Source data:
○ ○ ○ ○

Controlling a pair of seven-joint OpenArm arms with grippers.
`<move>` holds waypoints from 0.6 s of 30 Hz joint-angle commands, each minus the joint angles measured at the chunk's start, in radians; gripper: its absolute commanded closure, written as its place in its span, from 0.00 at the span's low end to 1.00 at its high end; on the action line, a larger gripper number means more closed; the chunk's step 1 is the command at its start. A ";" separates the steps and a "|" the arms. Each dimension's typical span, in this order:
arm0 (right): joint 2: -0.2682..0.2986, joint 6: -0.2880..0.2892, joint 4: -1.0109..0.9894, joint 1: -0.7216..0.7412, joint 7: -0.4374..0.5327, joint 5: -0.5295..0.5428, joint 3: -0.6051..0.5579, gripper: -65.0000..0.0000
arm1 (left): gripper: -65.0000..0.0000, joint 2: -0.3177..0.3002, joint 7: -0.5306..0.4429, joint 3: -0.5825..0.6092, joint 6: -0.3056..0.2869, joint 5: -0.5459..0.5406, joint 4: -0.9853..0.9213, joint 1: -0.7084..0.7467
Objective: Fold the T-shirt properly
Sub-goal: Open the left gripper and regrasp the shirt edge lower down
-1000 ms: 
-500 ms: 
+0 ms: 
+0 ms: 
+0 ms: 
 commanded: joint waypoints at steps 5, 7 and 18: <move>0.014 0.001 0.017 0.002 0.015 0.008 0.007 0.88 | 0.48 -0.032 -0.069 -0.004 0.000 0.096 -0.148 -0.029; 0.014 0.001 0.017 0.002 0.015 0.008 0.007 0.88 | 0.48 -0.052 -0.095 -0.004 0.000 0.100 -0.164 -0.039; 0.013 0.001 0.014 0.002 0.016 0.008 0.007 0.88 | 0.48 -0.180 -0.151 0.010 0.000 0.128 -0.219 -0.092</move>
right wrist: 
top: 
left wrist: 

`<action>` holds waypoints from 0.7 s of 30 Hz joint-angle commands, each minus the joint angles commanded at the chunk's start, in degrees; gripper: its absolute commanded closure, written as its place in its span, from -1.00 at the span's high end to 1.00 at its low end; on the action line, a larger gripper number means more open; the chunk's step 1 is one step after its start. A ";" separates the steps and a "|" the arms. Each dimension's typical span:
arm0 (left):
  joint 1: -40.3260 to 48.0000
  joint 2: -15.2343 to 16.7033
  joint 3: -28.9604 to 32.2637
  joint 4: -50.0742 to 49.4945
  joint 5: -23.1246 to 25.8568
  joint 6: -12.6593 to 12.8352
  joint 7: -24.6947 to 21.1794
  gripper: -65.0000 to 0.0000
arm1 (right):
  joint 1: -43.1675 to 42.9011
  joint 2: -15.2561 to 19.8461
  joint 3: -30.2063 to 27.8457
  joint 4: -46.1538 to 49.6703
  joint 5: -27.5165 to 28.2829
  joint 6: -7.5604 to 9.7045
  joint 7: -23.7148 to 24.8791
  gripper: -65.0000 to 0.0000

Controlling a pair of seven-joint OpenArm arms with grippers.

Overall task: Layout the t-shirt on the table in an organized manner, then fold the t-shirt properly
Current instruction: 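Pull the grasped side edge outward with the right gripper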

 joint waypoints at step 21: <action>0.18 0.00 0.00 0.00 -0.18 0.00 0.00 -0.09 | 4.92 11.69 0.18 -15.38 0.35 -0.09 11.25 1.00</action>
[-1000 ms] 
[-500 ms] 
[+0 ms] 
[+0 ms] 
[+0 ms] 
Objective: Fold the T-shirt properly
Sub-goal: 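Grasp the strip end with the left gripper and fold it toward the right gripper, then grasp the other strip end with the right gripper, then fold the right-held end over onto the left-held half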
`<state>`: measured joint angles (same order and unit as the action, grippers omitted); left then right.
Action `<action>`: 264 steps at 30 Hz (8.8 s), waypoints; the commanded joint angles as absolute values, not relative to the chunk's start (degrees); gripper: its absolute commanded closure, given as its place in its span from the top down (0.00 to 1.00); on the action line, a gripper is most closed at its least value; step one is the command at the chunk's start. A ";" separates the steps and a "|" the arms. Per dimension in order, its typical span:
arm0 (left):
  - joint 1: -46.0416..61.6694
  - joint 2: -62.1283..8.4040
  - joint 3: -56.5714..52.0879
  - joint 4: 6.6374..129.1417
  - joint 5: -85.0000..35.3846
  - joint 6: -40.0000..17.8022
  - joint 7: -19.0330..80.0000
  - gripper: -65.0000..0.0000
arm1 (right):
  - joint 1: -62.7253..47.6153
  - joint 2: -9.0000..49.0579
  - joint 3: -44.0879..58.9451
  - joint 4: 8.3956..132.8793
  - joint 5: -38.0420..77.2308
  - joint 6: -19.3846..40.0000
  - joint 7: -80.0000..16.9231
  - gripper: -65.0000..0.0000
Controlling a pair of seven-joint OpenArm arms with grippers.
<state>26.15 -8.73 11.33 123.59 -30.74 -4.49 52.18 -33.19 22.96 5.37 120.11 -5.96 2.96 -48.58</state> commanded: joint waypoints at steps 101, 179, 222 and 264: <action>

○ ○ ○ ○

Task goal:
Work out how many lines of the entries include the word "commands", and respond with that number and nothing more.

Written reply:
2